Opioids in America: State of the Epidemic

Opioids in America: State of the Epidemic

The opioid crisis gripping America has proven to be among the most pressing challenges the nation faces. Communities across the nation have been impacted by the death and suffering caused by opioid substance abuse, and the epidemic has reached such a critical level that it has been declared a public health emergency, and executive action has been ordered by the government. Yet the opioid problem is a multifaceted one; not only are illicit opioids like heroin increasingly killing more, but synthetic compounds are exponentially more lethal, and prescriptions of legal medications continue to skyrocket.

While strategies to combat the crisis have been floated and enacted —including equipping local first responders with overdose-reversing drugs and advancing better practices for pain management — the reality is there is a long mountain to climb.

Here’s more statistics and information on the state of the opioid epidemic in America:

Increases in prescription and death rates track closely

Opioids are commonly prescribed to patients who have pain, perhaps after a surgery or an injury sustained on the job. However, the rate at which this class of drug has been prescribed in the U.S. nearly quadrupled between 1999 and 2014. The glut of opioids has occurred without any overall change in the amount of pain reported by Americans, according to the United States Centers for Disease Control and Prevention. About 1 in 5 patients reporting pain not related to cancer or a pain-inducing disease are given opioids, the CDC said.

The increased supply has led to greater abuse of opioids, as well as easier access without a prescription: The CDC said of people who used opioids for a nonmedical reason within the past year, more than half were given the drug for free by a relative or friend. This phenomenon further complicates the murky situation surrounding opioids that are legally prescribed.

“Although prescription opioids can help manage some types of pain, there is not enough evidence that opioids improve chronic pain, function, and quality of life,” the CDC wrote. “Moreover, long-term use of opioid pain relievers for chronic pain can be associated with abuse and overdose, particularly at higher dosages.”

A high supply of prescription opioids increases chances of abuse.

In the same time period during which prescription rates have soared, deaths due to opioid overdoses have similarly risen. According to CDC data:

  • In 2012, 7 deaths per 100,000 in population were due to any type of opioid; in 2016, the number is 13.
  • In 2012, synthetic opioids (including fentanyl) were responsible for less than 1 death per 100,000; in 2016 it’s six.

Heroin and semi-synthetic opioids (hydrocodone, oxycodone) are responsible for 5 deaths and 4 deaths per 100,000, respectively. The link between prescription and overdose death rates is further brought into stark relief by the 27 states that experienced a “statistically significant” increase in drug deaths between 2015 and 2016 – driven largely by opioids, the CDC said. Of those same states, according to separate data, nine had 96-143 opioid prescriptions per 100 people in 2012: Indiana, Kentucky, Louisiana, Michigan, Ohio, Oklahoma, South Carolina, Tennessee and West Virginia.

2016: A year in opioids

The real scope of the opioid crisis comes into fuller detail when looking at United States Department of Health and Human Services data related to opioid abuse in 2016. During that year, in which more than 42,000 people were killed by an opioid overdose:

  • 116 people died every day in a death attributed to opioid abuse.
  • 11.5 million misused prescription opioids and 2.1 million had an opioid use disorder.
  • 2.1 million misused prescription opioids for the first time, and 170,000 tried heroin for the first time.
  • 948,000 people used heroin, with nearly 15,500 deaths resulting from abuse of the drug.
  • 19,413 died from an overdose related to a synthetic opioid that wasn’t methadone, and 17,087 from using commonly prescribed opioids.
  • $504 billion in economic costs were created.

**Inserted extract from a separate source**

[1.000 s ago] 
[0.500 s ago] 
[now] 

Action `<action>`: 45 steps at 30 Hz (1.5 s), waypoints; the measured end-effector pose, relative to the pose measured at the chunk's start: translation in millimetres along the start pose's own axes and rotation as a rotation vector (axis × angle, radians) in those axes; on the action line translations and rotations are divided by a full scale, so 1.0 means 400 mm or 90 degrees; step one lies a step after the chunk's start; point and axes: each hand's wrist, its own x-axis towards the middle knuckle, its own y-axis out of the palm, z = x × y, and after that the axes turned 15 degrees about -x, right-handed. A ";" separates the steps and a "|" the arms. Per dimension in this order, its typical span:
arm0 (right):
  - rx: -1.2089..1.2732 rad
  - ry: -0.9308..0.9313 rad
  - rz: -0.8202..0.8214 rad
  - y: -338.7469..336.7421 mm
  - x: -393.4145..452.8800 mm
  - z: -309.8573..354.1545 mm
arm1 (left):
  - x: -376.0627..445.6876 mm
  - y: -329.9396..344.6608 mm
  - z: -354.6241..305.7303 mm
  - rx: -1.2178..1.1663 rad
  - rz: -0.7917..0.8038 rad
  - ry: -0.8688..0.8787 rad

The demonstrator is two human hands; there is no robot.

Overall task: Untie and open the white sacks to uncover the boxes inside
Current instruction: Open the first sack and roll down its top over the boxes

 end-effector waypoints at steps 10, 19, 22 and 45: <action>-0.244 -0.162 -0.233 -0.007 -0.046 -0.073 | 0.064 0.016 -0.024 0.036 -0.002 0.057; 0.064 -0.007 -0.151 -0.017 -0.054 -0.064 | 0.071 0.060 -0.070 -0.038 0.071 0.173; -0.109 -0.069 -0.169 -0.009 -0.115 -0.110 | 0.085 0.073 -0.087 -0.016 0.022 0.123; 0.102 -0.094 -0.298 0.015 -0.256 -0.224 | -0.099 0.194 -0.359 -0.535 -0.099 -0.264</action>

Looking ahead to the fight against opioids

While the numbers right now are disconcerting enough, the toll the opioid epidemic takes on America could be even worse down the road if action is not taken. STAT, a health and medicine journalism site, ran a series of projections for opioid deaths according to different variables like prescription rates, drug potency and access to treatment. Under the worst-case scenario, if drug overdose deaths continue to rise and opioids make up roughly the same percentage of those fatalities, more than 93,000 may die in 2027 due to opioid use.

In a different scenario — one that assumes doctors prescribe fewer opioids, more states support prescription drug monitoring programs and insurers reform treatment access to widen it – opioid overdose deaths could recede to 21,300 by 2027.

But the scale of the fight against opioids extends beyond policy and health care. For instance, a 2017 survey from the National Safety Council found that while more than 70 percent of employers have felt direct effects in their workplaces related to prescription drug misuse, just 19 percent feel extremely prepared to deal with it. Despite this, 70 percent said they want to assist employees struggling with abuse of legal opioids return to positions after completing treatment.

“Employers must understand that the most dangerously misused drug today may be sitting in employees’ medicine cabinets,” said Deborah A.P. Hersman, president and CEO of the National Safety Council. “Even when they are taken as prescribed, prescription drugs and opioids can impair workers and create hazards on the job.”